I realized as I gathered these few essential and irreplaceable items that everything else was just Stuff. The realization was strangely liberating.
Then we waited.
Back in that Internet-free era, television was the only information source offering immediacy, but mostly what TV offered was endless loops of the same footage, the same closed roads, the same frightened horses being led into the stables at the Del Mar Fairgrounds.
We never did evacuate that time, nor on any subsequent occasion when I have repeated the drill. And after the first time, packing to evacuate became really easy. These days there are more electronics involved, of course, and more medications, but the basics remain the same: living creatures and that which can’t be replaced.

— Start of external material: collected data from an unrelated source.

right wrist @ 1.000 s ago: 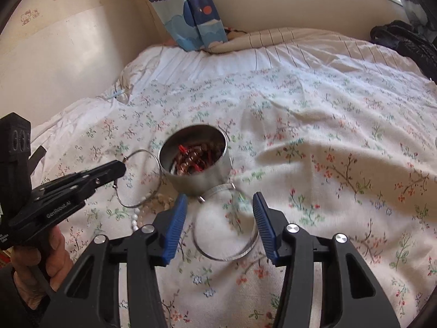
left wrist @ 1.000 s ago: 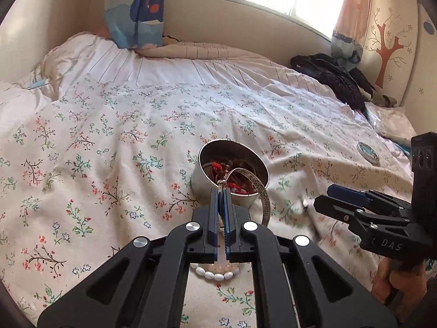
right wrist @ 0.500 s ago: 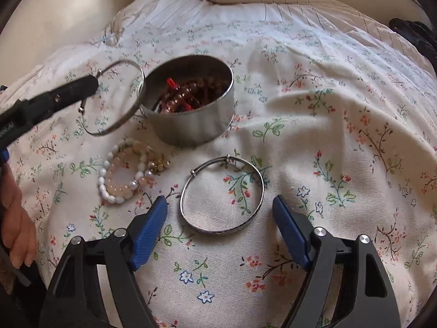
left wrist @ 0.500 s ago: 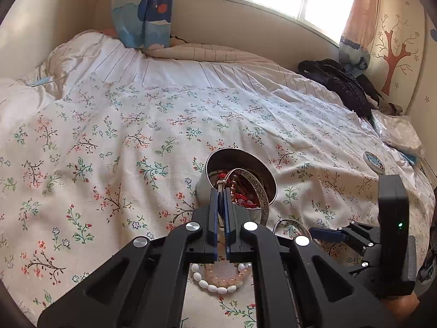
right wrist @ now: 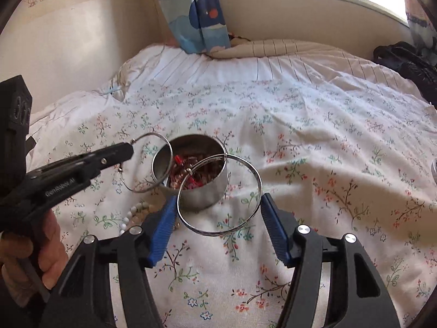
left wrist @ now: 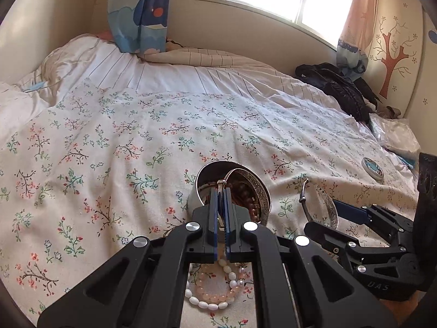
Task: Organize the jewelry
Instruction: 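Drop the bangle into the tin with the left gripper while the right carries a large silver bangle in, then move both open grippers back to the white bead bracelets beside the tin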
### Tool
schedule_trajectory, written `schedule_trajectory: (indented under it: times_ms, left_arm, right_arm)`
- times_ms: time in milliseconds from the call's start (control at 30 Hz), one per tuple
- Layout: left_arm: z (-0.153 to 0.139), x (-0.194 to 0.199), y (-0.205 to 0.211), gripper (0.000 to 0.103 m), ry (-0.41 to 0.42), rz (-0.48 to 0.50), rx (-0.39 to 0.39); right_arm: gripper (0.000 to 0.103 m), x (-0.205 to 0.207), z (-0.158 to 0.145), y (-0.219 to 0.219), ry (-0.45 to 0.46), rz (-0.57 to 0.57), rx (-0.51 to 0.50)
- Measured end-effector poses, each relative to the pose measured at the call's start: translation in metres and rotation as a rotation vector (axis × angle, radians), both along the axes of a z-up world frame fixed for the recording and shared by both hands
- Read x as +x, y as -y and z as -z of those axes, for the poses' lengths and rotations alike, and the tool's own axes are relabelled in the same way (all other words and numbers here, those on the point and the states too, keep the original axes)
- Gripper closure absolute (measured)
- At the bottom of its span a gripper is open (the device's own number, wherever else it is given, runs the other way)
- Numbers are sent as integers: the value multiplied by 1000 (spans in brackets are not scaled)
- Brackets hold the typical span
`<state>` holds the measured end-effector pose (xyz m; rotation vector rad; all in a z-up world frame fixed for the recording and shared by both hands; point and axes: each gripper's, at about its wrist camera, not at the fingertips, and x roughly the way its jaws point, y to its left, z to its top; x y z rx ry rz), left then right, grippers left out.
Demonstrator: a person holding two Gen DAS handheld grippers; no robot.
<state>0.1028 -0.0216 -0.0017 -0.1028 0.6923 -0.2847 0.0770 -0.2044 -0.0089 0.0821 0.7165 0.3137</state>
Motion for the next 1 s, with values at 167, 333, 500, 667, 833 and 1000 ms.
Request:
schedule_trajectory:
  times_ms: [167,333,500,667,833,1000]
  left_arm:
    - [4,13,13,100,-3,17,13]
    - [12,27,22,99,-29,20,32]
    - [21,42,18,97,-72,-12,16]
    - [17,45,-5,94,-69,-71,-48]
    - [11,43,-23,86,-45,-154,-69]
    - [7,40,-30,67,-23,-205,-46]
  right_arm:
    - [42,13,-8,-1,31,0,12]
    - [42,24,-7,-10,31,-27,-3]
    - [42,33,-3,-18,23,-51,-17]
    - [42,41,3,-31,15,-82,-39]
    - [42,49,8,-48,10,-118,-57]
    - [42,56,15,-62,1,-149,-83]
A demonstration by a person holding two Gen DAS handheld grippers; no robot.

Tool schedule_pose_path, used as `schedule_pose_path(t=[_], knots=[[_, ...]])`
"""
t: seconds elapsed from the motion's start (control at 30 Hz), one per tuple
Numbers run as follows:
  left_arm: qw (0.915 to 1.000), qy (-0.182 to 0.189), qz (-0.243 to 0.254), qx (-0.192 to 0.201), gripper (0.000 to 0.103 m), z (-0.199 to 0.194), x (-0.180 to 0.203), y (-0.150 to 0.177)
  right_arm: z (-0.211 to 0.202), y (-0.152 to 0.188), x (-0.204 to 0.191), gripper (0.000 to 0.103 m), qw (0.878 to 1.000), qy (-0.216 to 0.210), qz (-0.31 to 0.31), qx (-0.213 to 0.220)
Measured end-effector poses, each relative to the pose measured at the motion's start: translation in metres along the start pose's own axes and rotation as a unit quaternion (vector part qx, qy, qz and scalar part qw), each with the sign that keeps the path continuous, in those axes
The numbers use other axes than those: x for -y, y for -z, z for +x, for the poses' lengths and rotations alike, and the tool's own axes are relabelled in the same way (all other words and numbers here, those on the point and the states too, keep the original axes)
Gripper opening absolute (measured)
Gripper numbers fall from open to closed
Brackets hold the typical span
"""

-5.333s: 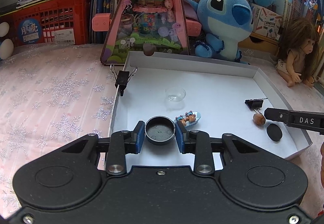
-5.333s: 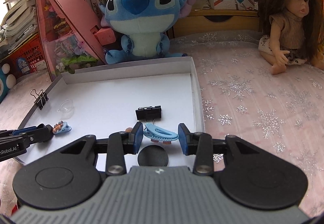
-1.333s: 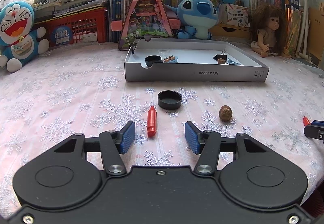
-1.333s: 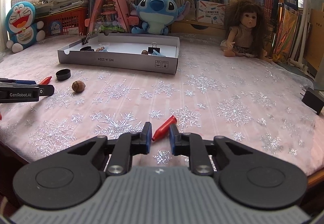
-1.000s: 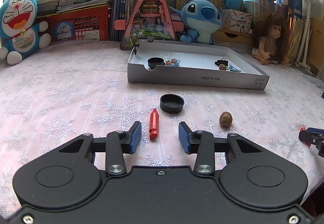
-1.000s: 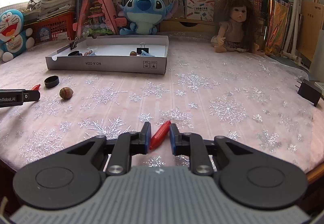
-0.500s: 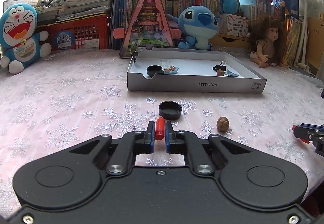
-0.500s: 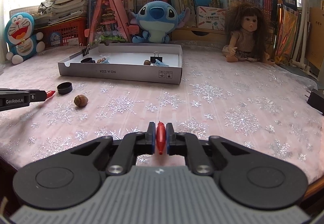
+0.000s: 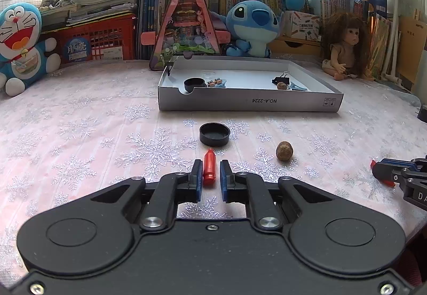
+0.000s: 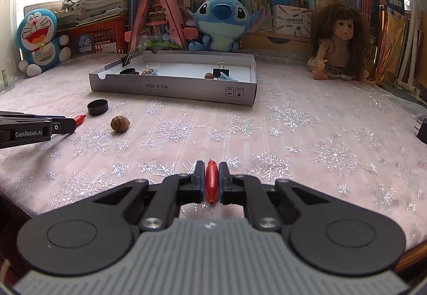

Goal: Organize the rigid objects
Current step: 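Lift and carry both red markers over the white tray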

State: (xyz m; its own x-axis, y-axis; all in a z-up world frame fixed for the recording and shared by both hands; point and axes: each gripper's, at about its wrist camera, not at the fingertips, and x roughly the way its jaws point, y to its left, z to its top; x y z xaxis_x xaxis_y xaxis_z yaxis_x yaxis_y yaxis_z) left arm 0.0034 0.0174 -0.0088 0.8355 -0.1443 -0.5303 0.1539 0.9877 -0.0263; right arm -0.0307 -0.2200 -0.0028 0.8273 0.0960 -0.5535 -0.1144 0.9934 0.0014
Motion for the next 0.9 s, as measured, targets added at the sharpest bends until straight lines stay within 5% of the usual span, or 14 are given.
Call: schedule_pose_path(t=[0.23, 0.43, 0.9], knots=[[0.9999, -0.009, -0.01, -0.007, 0.028, 0.008, -0.003, -0.004, 0.001, 0.002, -0.002, 0.013, 1.0, 0.002, -0.003, -0.001], [0.9999, -0.004, -0.01, -0.01, 0.009, 0.01, -0.002, -0.005, 0.001, 0.002, -0.002, 0.013, 1.0, 0.003, -0.003, -0.001], [1.0, 0.003, 0.002, 0.004, 0.009, -0.005, 0.001, -0.009, 0.006, -0.008, -0.001, 0.013, 1.0, 0.0, 0.0, 0.003]])
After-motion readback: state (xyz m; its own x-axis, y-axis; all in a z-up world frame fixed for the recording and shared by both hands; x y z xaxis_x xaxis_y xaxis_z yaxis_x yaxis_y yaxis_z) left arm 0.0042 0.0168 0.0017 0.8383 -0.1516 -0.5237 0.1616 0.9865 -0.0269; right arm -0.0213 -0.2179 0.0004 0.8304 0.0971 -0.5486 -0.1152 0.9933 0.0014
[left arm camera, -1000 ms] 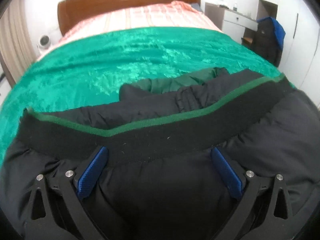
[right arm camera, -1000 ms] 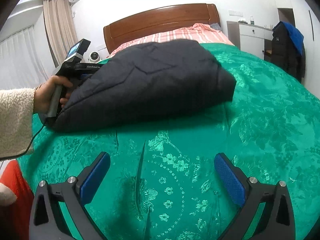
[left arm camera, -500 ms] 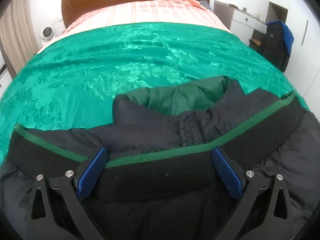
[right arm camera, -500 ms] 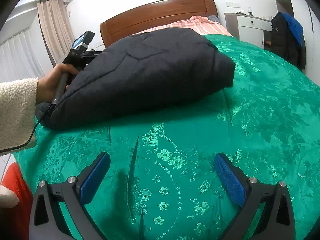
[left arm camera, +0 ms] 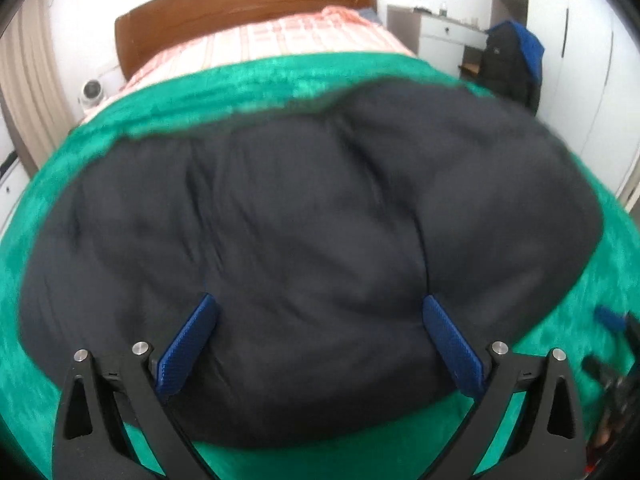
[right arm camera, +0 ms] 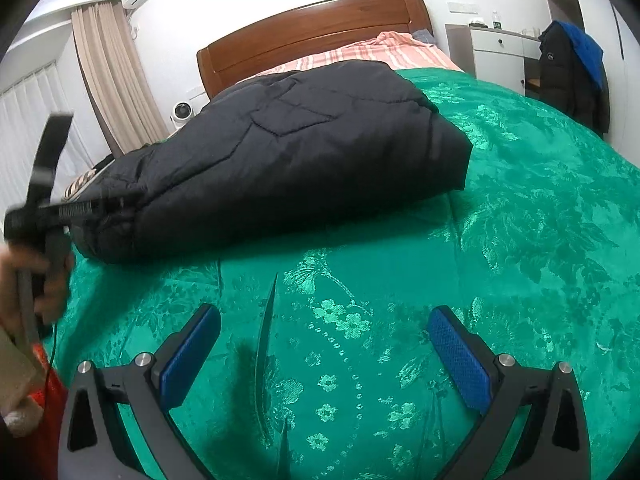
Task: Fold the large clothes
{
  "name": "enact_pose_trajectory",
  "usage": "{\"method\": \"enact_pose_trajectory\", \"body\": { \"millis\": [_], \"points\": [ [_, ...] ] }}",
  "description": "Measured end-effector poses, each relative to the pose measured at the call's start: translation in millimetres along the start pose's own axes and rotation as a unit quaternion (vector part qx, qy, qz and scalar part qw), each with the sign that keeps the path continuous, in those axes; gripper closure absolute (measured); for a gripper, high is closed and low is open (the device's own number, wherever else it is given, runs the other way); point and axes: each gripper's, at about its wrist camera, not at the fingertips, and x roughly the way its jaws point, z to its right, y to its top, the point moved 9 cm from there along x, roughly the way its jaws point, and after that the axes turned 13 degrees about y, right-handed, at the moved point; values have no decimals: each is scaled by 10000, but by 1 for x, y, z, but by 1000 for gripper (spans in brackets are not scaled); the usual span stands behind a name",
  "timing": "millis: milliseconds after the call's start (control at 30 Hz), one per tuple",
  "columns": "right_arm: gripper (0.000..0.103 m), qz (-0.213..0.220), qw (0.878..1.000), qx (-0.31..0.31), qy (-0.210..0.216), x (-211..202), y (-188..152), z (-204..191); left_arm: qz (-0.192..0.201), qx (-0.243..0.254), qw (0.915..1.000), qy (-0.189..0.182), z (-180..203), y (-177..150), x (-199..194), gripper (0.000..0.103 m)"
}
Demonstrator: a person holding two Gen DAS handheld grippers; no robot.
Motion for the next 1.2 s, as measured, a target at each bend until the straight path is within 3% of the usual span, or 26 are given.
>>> {"method": "enact_pose_trajectory", "body": {
  "millis": [467, 967, 1200],
  "points": [
    [0, -151, 9996, -189, -176, 7, -6, -3, 89, 181, 9993, 314, 7, -12, 6, 0],
    [0, -283, 9981, -393, -387, 16, -11, -5, 77, 229, 9991, 354, 16, -12, 9, 0],
    [0, -340, 9966, -520, -539, 23, -13, -6, -4, 710, 9964, 453, 23, -31, -1, 1]
  ]
}}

I take it seriously. I’ve known folks who were burned out, or only narrowly escaped. In the Harmony Grove Fire, flames zigzagged around a cul-de-sac where friends lived, sparing their house while leveling the ones next door and across the street. And in 2007 when the Witch Creek Fire and a half-dozen lesser blazes raged throughout North County, the local high school became an evacuation center for folks further inland. Our church across the street served as the staging area for donations, which poured in as SUVs offloaded crates of water, bags of clothing, toys, magazines and a dizzying array of snack food and nonperishables.
I had already packed up when I went down to help at the church, a speedy and streamlined procedure by this point. Because, as I reminded my daughter when she packed to evacuate for the first time, once you set aside the few irreplaceable items that truly matter, it’s all just Stuff.